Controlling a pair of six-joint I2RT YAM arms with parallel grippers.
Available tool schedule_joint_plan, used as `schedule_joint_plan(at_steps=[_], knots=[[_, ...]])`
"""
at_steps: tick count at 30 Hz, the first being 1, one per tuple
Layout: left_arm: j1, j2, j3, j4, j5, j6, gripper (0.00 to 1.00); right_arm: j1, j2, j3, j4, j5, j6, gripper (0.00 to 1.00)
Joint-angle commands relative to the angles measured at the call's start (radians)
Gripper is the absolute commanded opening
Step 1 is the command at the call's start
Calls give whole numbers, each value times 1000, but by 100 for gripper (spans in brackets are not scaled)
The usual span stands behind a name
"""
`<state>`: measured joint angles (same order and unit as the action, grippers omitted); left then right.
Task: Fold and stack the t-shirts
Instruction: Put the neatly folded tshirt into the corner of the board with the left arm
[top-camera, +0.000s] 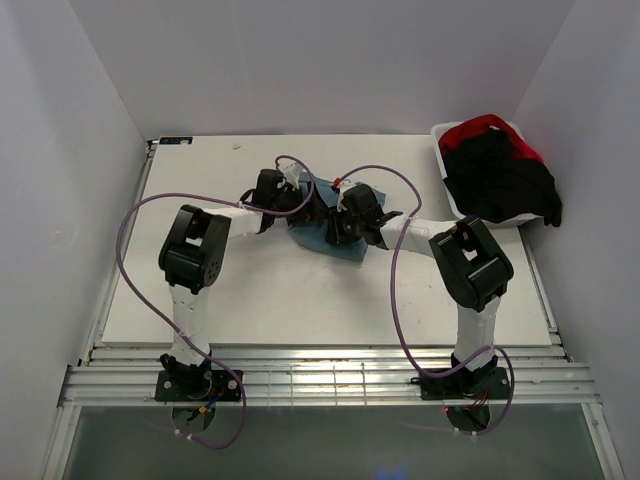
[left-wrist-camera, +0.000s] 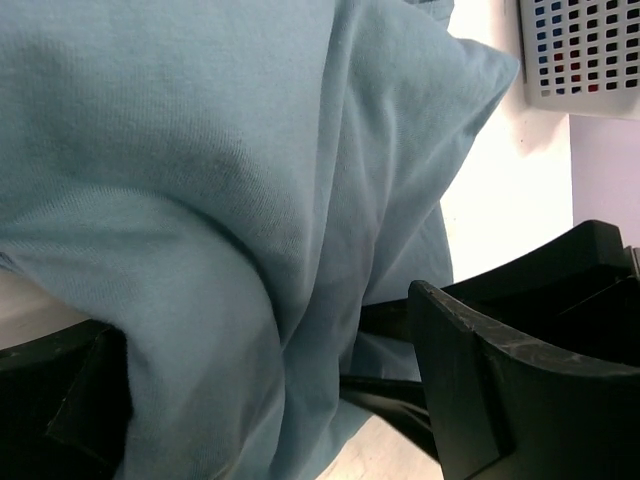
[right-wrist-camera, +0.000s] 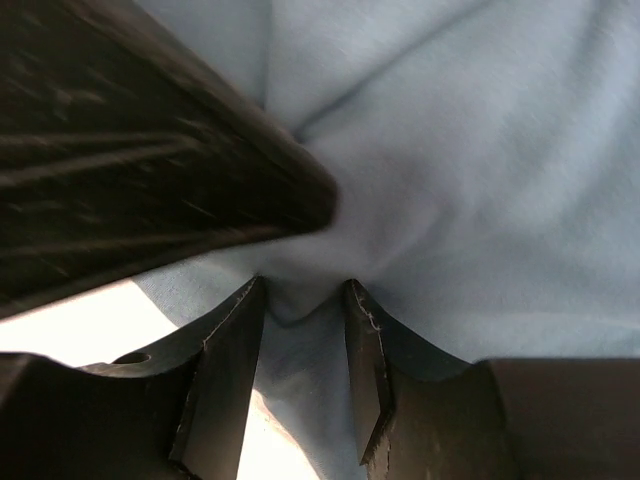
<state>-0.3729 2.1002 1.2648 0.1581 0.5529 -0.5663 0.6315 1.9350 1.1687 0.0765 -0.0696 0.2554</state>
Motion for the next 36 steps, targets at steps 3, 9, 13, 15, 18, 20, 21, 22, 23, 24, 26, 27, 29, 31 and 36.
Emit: schedule_joint_plan(at_steps=[3,9,13,15,18,20,21,22,23,24,26,27,29,31,36], knots=[[-50,106,-50,-166,-85,-7,90,19,16,-23,-18,-9,10,43],[-50,123,-44,-204,-185,12,0,25,1,-50,0,-19,16,43],[-52,101,-39,-253,-277,42,0,30,-31,-90,8,-19,16,43],[-52,70,-44,-279,-341,52,0,36,-68,-107,5,-16,16,43],[-50,12,-35,-354,-438,77,0,46,-149,-142,-10,17,12,43],[-46,-23,-28,-390,-525,94,0,51,-198,-162,-41,46,7,45],[-41,-63,-24,-413,-537,101,0,51,-249,-164,-59,59,4,45],[-35,-86,-22,-422,-591,108,0,53,-275,-165,-88,79,1,47],[-34,-106,-18,-434,-611,118,0,53,-300,-167,-118,103,-2,48],[-31,-144,-6,-455,-631,124,0,53,-345,-167,-136,116,-5,48],[-18,-176,7,-474,-677,137,0,53,-389,-167,-181,152,-18,50],[-12,-193,13,-485,-686,149,0,53,-427,-173,-188,165,-22,50],[6,-224,34,-494,-702,163,0,53,-461,-179,-213,192,-28,52],[22,-232,66,-525,-711,186,0,53,-498,-190,-224,203,-33,52],[65,-227,116,-552,-791,235,0,53,-557,-233,-215,202,-41,52]])
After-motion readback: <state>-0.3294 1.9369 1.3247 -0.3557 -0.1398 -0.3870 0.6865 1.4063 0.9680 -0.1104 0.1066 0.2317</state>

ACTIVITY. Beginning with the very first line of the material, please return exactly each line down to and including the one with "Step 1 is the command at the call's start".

THE COMPLETED TASK.
Controlling a pair of six-joint I2RT YAM arms with parallel grippers.
Available tool schedule_joint_plan, used as `schedule_joint_plan(at_steps=[_], knots=[[_, ...]])`
"""
at_steps: tick count at 30 Hz, the first being 1, one per tuple
Layout: left_arm: j1, j2, j3, j4, j5, j6, gripper (0.00 to 1.00); right_arm: j1, j2, j3, j4, j5, j6, gripper (0.00 to 1.00)
Joint-angle commands relative to the angles measured at the call's start (radians)
Gripper is the absolute commanded opening
Step 1 is the command at the call's start

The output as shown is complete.